高知から東京の大学へ進学した杜崎拓が、高校時代に同級生だった武藤里伽子や松野豊との思い出を振り返る青春ドラマである。転校してきた里伽子は美しく成績も良いが、家庭の事情や環境の変化から周囲と距離を置いている。修学旅行や卒業後の再会を通して、拓は当時は理解できなかった彼女の言動と、自分自身の未熟さを見つめ直していく。

豆知識・雑学・よくある質問

海や飛行機、列車などの移動する風景が、登場人物の距離や心の変化を表す背景として使われている。里伽子は単純な「謎めいたヒロイン」ではなく、家庭や転校によって自分の居場所を失い、他人を頼ることが苦手になった少女として描かれる。

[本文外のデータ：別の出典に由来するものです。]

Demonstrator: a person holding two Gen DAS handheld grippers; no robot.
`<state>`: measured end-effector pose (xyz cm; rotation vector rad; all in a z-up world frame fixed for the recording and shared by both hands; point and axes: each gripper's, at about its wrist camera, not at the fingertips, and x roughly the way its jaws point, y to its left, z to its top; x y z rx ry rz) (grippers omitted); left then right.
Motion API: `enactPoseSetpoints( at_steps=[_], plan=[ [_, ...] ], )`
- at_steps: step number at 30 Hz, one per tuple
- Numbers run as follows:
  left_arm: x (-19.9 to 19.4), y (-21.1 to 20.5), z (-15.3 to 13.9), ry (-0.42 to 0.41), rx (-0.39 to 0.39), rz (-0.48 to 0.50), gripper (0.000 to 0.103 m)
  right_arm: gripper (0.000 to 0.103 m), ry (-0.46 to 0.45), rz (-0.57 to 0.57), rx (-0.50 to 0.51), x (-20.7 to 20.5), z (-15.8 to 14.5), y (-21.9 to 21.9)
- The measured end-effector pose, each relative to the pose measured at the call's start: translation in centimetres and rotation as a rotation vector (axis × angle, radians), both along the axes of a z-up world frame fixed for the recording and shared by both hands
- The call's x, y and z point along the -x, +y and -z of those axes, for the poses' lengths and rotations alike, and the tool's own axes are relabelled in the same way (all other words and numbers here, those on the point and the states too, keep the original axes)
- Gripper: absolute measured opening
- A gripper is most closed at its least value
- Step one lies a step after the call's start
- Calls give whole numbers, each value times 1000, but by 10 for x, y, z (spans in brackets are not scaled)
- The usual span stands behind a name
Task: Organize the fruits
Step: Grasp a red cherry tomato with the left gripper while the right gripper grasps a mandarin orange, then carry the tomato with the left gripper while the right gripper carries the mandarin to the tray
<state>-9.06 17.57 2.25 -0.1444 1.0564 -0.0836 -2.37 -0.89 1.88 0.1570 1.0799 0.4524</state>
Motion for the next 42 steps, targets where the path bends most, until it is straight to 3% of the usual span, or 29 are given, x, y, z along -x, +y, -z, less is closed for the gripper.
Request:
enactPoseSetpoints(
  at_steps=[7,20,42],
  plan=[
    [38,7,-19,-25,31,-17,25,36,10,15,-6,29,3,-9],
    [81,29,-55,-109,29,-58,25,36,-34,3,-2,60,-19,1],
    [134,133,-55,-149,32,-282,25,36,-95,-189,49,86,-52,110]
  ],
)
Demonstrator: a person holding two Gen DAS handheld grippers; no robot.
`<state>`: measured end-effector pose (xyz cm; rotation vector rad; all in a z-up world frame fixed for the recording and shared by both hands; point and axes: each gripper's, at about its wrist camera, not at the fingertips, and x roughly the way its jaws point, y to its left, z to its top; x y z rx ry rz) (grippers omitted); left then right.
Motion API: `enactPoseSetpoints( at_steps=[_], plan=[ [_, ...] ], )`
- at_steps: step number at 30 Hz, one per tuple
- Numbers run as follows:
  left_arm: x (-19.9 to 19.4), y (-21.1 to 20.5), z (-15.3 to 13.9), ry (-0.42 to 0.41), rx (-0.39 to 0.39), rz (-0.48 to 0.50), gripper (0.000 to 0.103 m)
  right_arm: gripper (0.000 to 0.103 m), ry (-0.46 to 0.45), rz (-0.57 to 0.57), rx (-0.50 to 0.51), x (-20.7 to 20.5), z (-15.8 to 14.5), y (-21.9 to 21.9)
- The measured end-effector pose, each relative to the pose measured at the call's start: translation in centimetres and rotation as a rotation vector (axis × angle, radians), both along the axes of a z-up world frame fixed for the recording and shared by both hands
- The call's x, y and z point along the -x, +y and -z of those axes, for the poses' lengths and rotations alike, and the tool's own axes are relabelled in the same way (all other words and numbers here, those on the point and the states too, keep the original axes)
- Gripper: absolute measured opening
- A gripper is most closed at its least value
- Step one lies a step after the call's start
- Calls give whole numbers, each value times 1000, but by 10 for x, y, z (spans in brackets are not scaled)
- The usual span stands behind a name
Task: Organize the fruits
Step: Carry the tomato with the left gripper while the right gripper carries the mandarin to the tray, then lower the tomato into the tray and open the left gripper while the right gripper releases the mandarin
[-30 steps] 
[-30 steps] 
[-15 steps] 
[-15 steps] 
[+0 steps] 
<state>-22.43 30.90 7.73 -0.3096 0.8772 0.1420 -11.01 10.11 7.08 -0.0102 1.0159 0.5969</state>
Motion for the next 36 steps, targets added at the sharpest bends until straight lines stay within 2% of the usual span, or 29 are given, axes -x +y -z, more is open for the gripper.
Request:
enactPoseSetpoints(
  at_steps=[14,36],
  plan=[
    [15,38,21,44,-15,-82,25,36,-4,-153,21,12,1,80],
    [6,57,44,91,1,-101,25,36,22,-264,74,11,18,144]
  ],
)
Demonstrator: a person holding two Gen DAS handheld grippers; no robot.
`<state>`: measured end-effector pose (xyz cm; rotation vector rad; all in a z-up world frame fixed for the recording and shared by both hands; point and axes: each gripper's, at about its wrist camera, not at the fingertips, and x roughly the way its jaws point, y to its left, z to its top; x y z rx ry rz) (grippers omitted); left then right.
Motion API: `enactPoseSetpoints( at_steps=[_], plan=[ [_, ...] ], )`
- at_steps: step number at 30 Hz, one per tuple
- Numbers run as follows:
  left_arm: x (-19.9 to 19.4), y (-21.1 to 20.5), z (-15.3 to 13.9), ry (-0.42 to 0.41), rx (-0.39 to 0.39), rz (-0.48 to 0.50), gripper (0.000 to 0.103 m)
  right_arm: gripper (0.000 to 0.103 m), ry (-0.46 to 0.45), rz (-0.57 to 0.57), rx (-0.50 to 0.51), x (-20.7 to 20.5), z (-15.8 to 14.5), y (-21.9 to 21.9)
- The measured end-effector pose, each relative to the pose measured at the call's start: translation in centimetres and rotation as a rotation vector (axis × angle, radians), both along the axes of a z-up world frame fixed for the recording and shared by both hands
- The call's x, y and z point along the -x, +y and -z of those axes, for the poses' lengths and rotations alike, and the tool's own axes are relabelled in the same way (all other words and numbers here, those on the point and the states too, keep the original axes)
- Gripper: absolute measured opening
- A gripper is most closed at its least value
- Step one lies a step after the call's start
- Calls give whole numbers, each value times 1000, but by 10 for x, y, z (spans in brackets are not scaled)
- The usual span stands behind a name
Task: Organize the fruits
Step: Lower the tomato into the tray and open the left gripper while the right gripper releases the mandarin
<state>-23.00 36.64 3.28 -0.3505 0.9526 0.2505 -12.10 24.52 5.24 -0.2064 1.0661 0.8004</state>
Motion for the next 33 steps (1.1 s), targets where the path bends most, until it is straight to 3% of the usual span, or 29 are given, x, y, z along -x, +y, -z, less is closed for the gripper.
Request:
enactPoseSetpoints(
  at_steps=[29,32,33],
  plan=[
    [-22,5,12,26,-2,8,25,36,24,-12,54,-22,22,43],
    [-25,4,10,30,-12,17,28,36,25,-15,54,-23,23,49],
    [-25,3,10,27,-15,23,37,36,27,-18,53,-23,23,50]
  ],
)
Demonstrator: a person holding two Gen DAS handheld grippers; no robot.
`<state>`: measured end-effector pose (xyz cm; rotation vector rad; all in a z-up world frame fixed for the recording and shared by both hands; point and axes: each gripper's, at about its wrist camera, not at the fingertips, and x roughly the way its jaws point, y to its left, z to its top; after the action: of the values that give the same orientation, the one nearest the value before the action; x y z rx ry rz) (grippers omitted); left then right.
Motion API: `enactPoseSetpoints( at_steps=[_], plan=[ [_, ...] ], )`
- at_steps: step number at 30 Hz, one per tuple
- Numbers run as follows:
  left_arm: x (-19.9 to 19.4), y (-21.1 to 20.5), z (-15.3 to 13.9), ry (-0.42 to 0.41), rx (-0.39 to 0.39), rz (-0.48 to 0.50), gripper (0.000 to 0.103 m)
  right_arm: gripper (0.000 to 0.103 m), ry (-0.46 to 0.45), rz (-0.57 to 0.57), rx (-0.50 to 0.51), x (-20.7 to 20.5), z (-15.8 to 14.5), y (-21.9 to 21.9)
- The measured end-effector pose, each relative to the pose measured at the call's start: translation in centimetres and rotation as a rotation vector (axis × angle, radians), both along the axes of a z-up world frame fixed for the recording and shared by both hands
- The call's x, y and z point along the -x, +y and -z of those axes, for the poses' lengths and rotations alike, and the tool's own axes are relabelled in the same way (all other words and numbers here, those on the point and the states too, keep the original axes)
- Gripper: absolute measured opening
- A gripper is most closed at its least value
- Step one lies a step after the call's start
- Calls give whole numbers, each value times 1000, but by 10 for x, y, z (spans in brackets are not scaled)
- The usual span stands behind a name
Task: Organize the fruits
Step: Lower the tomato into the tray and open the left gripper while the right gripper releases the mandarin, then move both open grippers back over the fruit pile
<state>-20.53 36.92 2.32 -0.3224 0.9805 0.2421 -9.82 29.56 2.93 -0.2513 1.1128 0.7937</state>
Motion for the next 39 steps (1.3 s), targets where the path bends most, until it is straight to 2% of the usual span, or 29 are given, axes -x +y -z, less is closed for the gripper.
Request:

拓の一人称で進むため、彼が知らなかった出来事が後から見えてきて、記憶と事実のずれを感じさせる構成になっている。

視聴者の感想・考察まとめ

拓は里伽子を理解したつもりでいても、実際には自分の感情や正義感を彼女へ押しつけていた部分がある。二人の関係はきれいな恋愛として完結するのではなく、傷つけ合った記憶を抱えたまま大人になっていく過程として描かれる。海の音が聞こえる距離にいても、相手の心がすぐわかるわけではないという題名の感覚が、思春期の不器用な友情と淡い恋の余韻につながっている。